There are plenty of international connection as well from Berlin, Budapest, Prague, Kosice, Leiping
The station has a left-luggage service, waiting room, small cafes and shops. However, the food is not the best, and you would be better advised going out of the station to buy from the shops nearby.
Be warned, the station staff are not always the most helpful to foreigners who don't speak Polish as they often speak no English and you can spend an awful long time queueing only to be told to join another large queue. If you get confused try asking someone young to help you as most young Polish people speak communicative English and are very helpful.
Train tickets to Krakow
Getting to Krakow is fairly easy, mainly from the East on the A4; driving from Warsaw (300 km) is more difficult as there is no highway connection between these cities yet.
There are Europe-wide coach services operating into Krakow. However, it is cheaper and much quicker to fly, providing you book at least six weeks in advance. The journey time by coach from London, for example, is around 24 hours. It's pretty uncomfortable, and not recommended for anybody other than the desperate or enviornmentally conscious.
There are bus services from Budapest as well, for low price Centraleasteurope.com Bus Transfer
Things to see, major sights in Krakow
The Old City (Stare Miasto)
The Krakow Old Town historical district, barely touched by time, is among the most fascinating views in Poland. The Old Town is certainly what draws most tourists to Cracow, offering a density of landmarks, museums, churches and squares unique in the scale of Central Europe. In the historical surroundings of the Krakow Old Town a modern tourist infrastructure has been developing, making it the perfect place to start a tour of Krakow.
The Rynek Glowny (Main Marketplace)
One of the biggest medieval squares in the world is at the heart of the Old City, currently being repaved and beautified, full of churches, restaurants, and bars.
Ancient seat of the Polish kings and now a major museum. They have a very odd pricing structure, requiring you to pay to get in to different bits of the castle at particular times of day, but during other times these appear to be free.
Kazimierz The former Jewish district
south of Wawel. More than 40,000 Jewish residents of Krakow and surrounding areas died in the Holocaust. Now there are very few Jewish residents of Krakow, but synagogues and other signs of Jewish culture remain in Kazimierz, which was the scene of many of the events in Schindler's List.

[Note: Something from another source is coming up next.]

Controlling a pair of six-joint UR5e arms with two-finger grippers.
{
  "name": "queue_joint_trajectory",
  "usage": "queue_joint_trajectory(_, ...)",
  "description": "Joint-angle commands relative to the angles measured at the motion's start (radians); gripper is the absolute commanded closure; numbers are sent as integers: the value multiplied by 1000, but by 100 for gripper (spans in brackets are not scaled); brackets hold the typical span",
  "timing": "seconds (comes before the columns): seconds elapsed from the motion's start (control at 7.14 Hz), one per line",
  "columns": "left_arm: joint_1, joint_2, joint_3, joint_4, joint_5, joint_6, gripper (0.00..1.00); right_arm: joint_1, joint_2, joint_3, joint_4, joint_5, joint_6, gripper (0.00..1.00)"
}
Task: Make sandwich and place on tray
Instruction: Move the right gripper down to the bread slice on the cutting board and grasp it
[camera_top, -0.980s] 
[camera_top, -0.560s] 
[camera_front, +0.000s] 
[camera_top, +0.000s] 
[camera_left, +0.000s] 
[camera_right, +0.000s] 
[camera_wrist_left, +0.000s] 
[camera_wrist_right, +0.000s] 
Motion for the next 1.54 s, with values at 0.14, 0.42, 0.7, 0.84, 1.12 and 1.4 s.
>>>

Some five hundred years ago the Barbakan was an important part of Cracow's fortifications, and deadly projectiles were cast at anyone who dared to threaten the Polish capital. The three rows of the Barbican's loopholes were filled with archers or riflemen whose shots wrecked havoc amongst the enemy lines. Along with the City Walls, the Barbican made Krakow an impregnable fortress.
Museums and Galleries in Krakow
Many of Krakow's state museums have free admission on Sunday and are closed on Monday.
- Czartoryski Museum
is a former townhouse of one of Poland's great families and proud owner of the famous da Vinci portrait, Lady with an Ermine.
- Bunker of Modern Art
(Bunkier Sztuki Wspolczesnej), Gallery of contemporary art very near city center. There is also a book shop and nice cafe in the "bunker".
- Centre of Japanese Art & Technology
(Manggha-Centrum Sztuki I Techniki Japonskiej), Houses the National Museum's Japanese artifacts, consisting mostly of the fabulous 6,500-item collection of local legend Feliks Jasienski (1861-1929) who adored Japan. It is located across the river from Wawel castle.
- Archaeological Museum
- Armia Krajowa Museum
All over Old Town you can find campus parts of the third oldest university in the world: Jagiellonian University. You are free to enter (and leave) all buildings at your leisure (mind the students milling around every day of the week).
* Theater — The main building housed the Teatr Wielki from 1833-1834, the Rozmaitości Theatre from 1836 to 1924 then the National Theatre, the Reduta Theatre from 1919 to 1924, and from 1928 to 1939 the Nowy Theatre, which staged productions of contemporary poetical drama, including those directed by Leon Schiller.
* Galicja Jewish Museum The Galicja Museum in Kazimierz houses an exhibition of photographs with explanations in Polish and English. These are recent photographs of locations around Poland associated with the Holocaust. Some are places where massacres occurred; most show old synagogues and Jewish cemeteries with comments about how respectfully (or not) these places are now preserved. The museum also has a bookstore and coffee shop and arranges coach trips to Auschwitz.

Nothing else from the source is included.